WHAT IS REQUIRED
Pictures are to be dropped. Everything else in the listing gets copied exactly.

· · ·

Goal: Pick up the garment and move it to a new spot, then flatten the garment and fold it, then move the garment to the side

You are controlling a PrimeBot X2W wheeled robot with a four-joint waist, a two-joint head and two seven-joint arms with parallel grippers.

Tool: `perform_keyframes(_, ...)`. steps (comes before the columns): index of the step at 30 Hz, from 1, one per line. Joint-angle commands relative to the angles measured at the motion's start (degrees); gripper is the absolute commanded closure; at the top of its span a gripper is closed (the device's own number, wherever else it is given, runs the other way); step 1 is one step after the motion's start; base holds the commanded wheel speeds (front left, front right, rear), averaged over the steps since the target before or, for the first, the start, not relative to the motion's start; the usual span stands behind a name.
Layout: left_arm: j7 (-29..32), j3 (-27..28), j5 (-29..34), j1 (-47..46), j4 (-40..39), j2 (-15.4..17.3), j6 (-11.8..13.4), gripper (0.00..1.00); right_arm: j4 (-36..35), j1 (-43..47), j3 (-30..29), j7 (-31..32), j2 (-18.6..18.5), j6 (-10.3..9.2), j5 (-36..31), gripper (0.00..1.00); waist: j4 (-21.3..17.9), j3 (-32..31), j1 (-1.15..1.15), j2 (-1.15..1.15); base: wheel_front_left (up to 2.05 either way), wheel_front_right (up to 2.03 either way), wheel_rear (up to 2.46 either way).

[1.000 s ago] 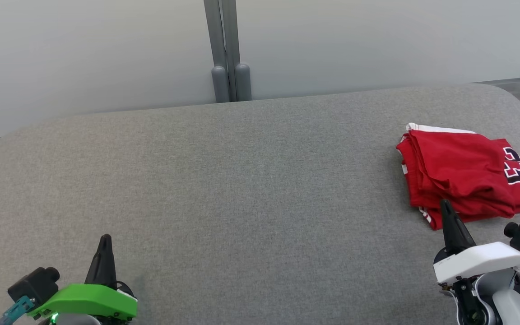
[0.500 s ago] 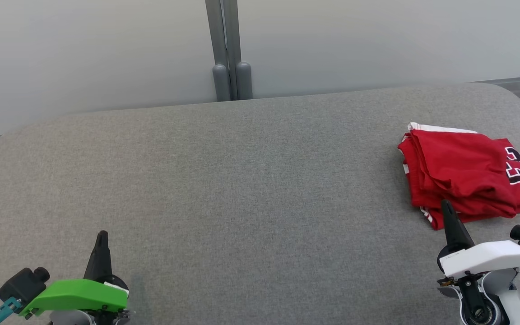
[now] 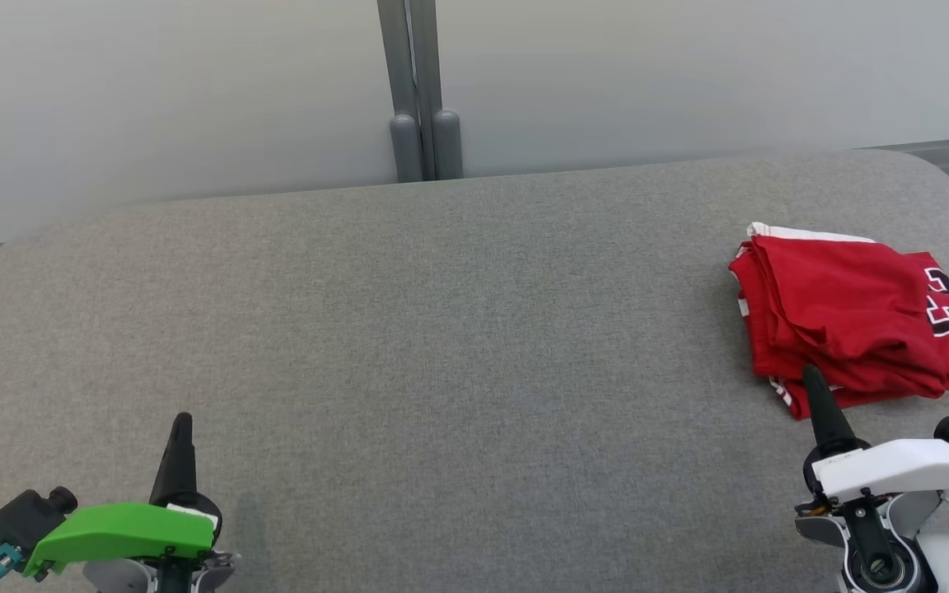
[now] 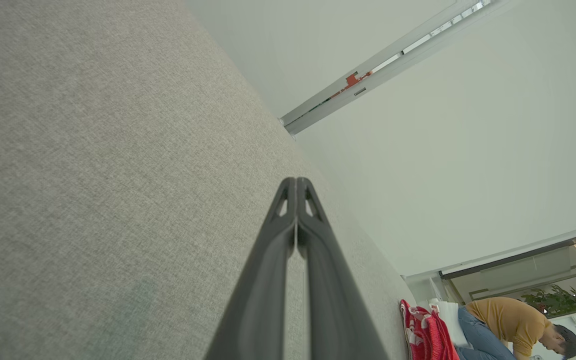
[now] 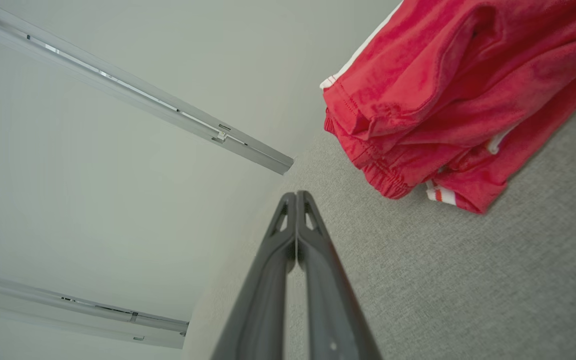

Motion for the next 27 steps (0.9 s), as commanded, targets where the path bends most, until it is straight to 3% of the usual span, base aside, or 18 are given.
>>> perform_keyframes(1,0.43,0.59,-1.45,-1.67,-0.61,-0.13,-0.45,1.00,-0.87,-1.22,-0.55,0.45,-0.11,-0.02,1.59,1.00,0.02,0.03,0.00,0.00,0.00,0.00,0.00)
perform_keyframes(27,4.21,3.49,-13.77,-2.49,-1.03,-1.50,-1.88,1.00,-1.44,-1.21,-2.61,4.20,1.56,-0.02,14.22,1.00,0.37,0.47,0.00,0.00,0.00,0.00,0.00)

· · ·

REPLY
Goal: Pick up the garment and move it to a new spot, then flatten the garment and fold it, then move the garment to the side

You are controlling a PrimeBot X2W wheeled robot with a four-joint waist, a two-joint head and two seven-joint arms with parallel grippers.

Tool: `perform_keyframes(_, ...)`. steps (comes before the columns): index of the step at 30 Hz, from 1, one per line. Joint-angle commands relative to the angles measured at the motion's start (degrees); gripper is the absolute commanded closure; at the top of its span a gripper is closed (the device's own number, wherever else it is given, runs the other way); step 1 is one step after the motion's start; base holds the commanded wheel speeds (front left, front right, rear), averaged over the steps since the target before or, for the first, the start, not relative to the motion's start; the usual span stands behind a name.
Layout: left_arm: j7 (-29..32), j3 (-27..28), j5 (-29..34), j1 (-47..46), j4 (-40..39), j2 (-15.4..17.3), j6 (-11.8..13.4), gripper (0.00..1.00); right_arm: j4 (-36..35), j1 (-43..47), j3 (-30..29), j7 (-31..32), j2 (-18.6..18.5), j6 (-10.3..9.2), j5 (-36..31), gripper (0.00..1.00); waist: j4 (-21.3..17.9), j3 (-32..31), j1 (-1.15..1.15), j2 (-1.15..1.15); base: wheel_front_left (up to 2.05 either way), wheel_front_right (up to 2.03 either way), wheel_rear (up to 2.46 either way).

[1.000 s ago] 
[0.500 s ago] 
[now] 
[now] 
[now] 

Motion for the next 27 steps (0.9 s), as commanded, targets where the path bends most, until it is straight to 3% of the usual span, base aside, or 18 are given.
>>> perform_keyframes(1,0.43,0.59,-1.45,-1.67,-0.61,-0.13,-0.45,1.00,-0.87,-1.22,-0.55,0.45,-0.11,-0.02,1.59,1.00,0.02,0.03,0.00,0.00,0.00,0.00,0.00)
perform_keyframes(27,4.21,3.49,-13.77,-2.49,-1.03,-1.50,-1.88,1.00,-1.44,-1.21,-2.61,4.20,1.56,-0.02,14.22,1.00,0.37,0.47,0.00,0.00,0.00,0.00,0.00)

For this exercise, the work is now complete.